Luckily I was able to borrow a 'scope' from a friend and come up with a practical (simple, cheap) solution.
What this converter needed was a filter so I tried just slapping a humongous capacitor on the end. I like to keep things simple. Unfortunately the capacitor on its own wasn't working because it caused the switching regulator to unregulate. It needed a proper coil to make what is known as an LC filter. This can be tailored to lose the high frequency switching noise from the regulator and the mains noise which is picked up over the air.

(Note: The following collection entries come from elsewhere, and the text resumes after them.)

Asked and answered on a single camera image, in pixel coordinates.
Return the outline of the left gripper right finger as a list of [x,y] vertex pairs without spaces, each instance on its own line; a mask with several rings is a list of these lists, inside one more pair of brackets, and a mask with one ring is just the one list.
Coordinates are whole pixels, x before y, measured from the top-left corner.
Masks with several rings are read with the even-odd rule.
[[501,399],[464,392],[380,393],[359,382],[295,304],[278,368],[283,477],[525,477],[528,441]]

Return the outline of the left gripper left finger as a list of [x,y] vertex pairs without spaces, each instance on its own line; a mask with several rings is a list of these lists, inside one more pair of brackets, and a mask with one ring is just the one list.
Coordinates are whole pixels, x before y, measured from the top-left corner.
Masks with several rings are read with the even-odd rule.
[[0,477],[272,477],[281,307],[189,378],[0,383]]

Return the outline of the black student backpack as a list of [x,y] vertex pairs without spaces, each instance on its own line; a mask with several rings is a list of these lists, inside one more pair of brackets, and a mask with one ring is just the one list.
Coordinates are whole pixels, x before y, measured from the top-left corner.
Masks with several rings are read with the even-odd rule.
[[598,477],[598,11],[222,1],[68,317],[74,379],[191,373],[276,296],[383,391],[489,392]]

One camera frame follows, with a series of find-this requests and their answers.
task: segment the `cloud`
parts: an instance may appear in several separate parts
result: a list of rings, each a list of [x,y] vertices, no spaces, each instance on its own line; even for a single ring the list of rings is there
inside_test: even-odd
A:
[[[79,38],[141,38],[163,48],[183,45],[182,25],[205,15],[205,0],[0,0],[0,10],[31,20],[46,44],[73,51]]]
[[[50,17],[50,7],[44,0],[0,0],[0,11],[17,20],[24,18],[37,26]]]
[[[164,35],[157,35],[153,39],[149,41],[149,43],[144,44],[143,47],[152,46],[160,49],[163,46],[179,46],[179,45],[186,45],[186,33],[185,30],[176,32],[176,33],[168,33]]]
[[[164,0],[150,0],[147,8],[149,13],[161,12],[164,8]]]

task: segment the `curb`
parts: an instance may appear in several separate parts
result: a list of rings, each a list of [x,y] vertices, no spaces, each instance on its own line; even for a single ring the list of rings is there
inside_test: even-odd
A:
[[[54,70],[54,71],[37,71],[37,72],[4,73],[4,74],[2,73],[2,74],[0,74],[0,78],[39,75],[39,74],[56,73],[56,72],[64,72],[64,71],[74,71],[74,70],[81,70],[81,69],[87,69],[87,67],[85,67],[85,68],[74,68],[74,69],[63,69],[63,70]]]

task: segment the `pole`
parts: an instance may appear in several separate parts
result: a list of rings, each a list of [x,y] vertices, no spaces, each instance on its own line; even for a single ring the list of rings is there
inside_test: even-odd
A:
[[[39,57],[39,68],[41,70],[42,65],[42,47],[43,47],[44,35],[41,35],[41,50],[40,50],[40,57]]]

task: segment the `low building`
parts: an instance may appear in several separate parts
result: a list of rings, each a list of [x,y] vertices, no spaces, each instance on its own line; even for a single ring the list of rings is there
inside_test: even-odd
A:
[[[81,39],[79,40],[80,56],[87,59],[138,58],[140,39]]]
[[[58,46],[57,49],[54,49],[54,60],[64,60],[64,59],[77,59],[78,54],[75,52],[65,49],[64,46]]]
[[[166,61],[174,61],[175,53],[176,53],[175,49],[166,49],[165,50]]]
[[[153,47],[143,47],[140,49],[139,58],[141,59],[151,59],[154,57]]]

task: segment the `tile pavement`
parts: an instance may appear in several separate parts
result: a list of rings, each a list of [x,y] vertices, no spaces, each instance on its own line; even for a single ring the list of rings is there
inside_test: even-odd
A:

So I unsoldered a couple of coils from an old broken down router I had lying around and tested those, they worked well, very well. I also tested a coil I made from gaffer tape and 1.2m (4ft) of wire I had on stock. I just wound the wire on the end of a marker pen and glued it together with the tape. It works, not as good as the 'commercial 150uH coil I unsoldered, but well enough to not impact the calibration routines.
The capacitor I ended up using was a 470uF 6.3V electrolytic. Small enough to fit well.
Here's a picture of the hand wound coil I tested. That's the purple and black round thing above the center of the LCD screen. You can see the 'scope indicating a ripple of about 4mV which is actually really good. This big a coil will aggravate the 50/60Hz mains hum though, but the capacitor will handle that, no sweat.
To be honest I ended up using a 150uH coil I unsoldered from the old router because it was much more compact and works a tiny bit better. But this will do in a pinch!
It also helps if you mount the boost converter physically farther away from the sensors and Arduino. I ended up sticking it in the same place anyway, because of space constraints, no biggie.